While Stillalive and a number of other smaller studios were leveraging the eye-powered innovation in their games, hardware makers also began to take notice of the tech’s value. A partnership between Tobii and SteelSeries saw the first consumer PC gaming eye-tracker released in 2015, and fruitful collaborations with MSI, Acer, and Alienware soon followed, leading to the tech being built into monitors and laptops.
Despite the early success, Tobii was primarily generating gaming buzz among a smaller group of enthusiasts. That began to change, however, when Elite Dangerous’ passionate fan-base began using the tech to become more immersed in their favorite space sim. “The community really picked it up and engaged with it…it was the first game to do that.” recalls Olsson.
Of course, acclaim also comes with criticism, and few groups are more vocal — for better or worse — than gamers. Tobii learned early on that shooting objects with your eyes, as in Eye Asteroids, would likely alienate the precision-obsessed mouse-and-keyboard crowd. The idea of essentially emulating Superman’s heat vision powers was shelved in favor of more additive integrations.
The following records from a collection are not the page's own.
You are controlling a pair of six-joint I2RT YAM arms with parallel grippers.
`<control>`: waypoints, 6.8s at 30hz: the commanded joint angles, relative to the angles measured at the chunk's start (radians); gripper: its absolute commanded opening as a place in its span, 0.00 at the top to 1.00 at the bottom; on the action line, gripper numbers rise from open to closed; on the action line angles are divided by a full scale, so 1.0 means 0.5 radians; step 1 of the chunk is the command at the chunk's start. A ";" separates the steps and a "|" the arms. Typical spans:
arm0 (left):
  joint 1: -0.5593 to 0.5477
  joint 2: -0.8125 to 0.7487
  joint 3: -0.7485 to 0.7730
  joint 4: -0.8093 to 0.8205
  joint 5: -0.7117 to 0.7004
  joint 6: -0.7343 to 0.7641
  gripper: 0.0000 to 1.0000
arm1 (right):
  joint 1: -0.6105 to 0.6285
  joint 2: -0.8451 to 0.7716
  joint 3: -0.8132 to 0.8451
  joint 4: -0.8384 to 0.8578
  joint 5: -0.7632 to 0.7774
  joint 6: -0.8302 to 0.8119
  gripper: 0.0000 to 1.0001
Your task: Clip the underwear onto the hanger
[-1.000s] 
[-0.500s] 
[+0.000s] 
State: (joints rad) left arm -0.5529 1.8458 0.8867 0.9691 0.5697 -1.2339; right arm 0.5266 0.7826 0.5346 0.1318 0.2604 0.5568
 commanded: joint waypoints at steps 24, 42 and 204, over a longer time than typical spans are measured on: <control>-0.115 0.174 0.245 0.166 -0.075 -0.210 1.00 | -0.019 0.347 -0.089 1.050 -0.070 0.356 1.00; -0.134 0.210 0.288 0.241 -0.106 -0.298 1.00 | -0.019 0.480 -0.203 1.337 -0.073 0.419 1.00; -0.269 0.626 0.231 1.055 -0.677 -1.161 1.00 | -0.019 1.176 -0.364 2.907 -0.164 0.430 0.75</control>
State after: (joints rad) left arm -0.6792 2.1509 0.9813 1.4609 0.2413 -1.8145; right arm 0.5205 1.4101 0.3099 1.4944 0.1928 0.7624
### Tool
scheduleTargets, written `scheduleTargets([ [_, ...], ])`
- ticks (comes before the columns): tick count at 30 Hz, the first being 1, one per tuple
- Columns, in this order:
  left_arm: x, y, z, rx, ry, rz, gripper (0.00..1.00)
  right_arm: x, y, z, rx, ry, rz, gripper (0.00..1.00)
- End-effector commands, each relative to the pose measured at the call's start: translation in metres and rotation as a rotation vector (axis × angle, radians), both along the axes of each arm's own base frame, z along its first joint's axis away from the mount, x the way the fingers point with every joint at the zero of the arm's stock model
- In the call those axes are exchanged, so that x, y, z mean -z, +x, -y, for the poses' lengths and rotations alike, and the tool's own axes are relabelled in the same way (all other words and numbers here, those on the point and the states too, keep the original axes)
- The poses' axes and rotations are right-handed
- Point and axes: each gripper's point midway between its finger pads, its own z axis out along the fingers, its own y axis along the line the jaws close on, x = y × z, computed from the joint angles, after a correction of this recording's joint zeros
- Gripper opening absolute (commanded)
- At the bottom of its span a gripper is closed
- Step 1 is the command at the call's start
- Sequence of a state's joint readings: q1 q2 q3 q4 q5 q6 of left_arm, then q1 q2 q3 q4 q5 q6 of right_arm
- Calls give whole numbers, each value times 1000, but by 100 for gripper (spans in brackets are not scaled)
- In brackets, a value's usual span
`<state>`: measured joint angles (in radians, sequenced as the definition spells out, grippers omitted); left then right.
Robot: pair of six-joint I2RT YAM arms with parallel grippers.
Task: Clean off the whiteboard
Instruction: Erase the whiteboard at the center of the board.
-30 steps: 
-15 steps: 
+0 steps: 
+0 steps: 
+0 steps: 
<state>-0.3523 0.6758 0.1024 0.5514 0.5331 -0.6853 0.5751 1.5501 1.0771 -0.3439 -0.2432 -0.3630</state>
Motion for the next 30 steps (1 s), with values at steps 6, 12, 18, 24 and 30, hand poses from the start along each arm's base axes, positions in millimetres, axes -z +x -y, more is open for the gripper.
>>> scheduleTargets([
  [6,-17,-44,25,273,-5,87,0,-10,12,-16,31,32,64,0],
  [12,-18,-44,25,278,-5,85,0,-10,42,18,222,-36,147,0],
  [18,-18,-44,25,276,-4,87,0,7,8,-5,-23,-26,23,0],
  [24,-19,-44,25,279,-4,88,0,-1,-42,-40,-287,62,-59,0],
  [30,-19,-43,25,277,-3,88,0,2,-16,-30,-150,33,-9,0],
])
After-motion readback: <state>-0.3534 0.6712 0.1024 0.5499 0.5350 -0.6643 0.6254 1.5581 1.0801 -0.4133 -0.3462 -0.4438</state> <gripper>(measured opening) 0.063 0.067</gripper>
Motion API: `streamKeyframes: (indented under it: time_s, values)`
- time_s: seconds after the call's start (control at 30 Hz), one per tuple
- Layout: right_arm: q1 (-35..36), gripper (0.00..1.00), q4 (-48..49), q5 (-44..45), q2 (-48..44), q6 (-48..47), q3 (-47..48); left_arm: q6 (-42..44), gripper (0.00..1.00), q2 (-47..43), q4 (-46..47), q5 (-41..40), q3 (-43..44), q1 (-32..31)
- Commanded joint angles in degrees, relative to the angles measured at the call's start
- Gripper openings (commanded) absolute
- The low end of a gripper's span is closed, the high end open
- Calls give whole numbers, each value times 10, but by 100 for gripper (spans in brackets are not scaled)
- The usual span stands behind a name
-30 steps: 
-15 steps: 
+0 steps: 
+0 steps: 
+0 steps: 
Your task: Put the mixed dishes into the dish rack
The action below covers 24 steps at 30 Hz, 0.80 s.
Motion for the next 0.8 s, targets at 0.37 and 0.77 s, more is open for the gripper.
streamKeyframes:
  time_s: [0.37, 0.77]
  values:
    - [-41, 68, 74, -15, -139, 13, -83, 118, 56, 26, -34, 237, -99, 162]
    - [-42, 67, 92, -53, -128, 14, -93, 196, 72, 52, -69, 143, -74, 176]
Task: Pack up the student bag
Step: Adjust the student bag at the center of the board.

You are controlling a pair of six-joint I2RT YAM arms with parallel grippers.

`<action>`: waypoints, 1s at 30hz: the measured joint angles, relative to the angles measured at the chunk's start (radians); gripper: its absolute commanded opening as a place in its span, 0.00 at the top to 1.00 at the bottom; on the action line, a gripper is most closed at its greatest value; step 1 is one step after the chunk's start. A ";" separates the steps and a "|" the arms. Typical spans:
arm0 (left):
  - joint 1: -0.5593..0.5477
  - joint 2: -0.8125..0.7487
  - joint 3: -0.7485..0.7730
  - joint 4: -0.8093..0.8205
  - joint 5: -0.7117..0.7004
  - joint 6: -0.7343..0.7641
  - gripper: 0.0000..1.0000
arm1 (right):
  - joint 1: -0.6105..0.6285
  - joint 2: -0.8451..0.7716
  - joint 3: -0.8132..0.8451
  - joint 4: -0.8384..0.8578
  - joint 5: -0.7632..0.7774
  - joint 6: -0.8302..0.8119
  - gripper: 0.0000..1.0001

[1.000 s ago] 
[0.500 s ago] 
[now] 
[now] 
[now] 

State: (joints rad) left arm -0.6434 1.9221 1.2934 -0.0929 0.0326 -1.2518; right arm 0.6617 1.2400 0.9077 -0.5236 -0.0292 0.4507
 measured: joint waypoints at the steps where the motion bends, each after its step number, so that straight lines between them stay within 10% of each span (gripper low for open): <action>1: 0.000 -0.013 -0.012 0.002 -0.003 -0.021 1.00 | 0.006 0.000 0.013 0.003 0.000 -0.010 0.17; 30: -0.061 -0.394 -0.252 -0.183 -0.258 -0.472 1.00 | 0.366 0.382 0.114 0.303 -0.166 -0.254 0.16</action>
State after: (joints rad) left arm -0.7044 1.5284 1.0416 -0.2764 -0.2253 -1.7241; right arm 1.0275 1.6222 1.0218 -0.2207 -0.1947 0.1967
The tech became a favorite in flight and space sims, like Elite Dangerous, because it didn’t replace their existing controls, but rather complemented their established modalities; for the first time, players could gaze freely from the cockpit, turning their heads to the stars without altering their craft’s course.
For Werner and his team, the distinction between replacing and complementing established gaming functions is an important one. In fact, Werner concedes without hesitation that “eye-tracking isn’t as precise as a mouse.” He enthusiastically follows that with, “But that’s not the point. It’s giving users an additional form of interaction…it’s making it closer to real life.”
100 Games is Just the Beginning
As Tobii surpasses its 100-game goal — and discerning fans demand more sophisticated integrations — the company continues to tweak and refine existing uses, while also finding brand new ways to immerse players in their favorite virtual worlds. Their substantial growth has seen Tobii leave its comfort zone, enhancing experiences for fans of all genres, from simulations and role-playing games to first-person shooters and racers. Today, the tech can not only be enjoyed in dozens of ambitious indie titles, but also in AAA blockbusters from the likes of Ubisoft and Square Enix.
While eye tracking can make a zombie threat more aggressive with a simple stare, or allow a virtual sunset to be enjoyed as it would in the real world, Tobii’s not about to rest on their successes. “What we build today will look ancient two years from now,” says Werner. Olsson echoes that sentiment, concluding with an ambitious plan for the future: “There’s a lot more that’s going to happen in the coming years, in terms of creating deeper experiences and really digging even deeper into what gamers want.”
With a diverse library of over 100 games already in the bag, and a fresh focus on adapting their tech to virtual and augmented reality experiences, it looks like we’ll be hearing — and seeing — a lot more from Tobii Tech in the years ahead.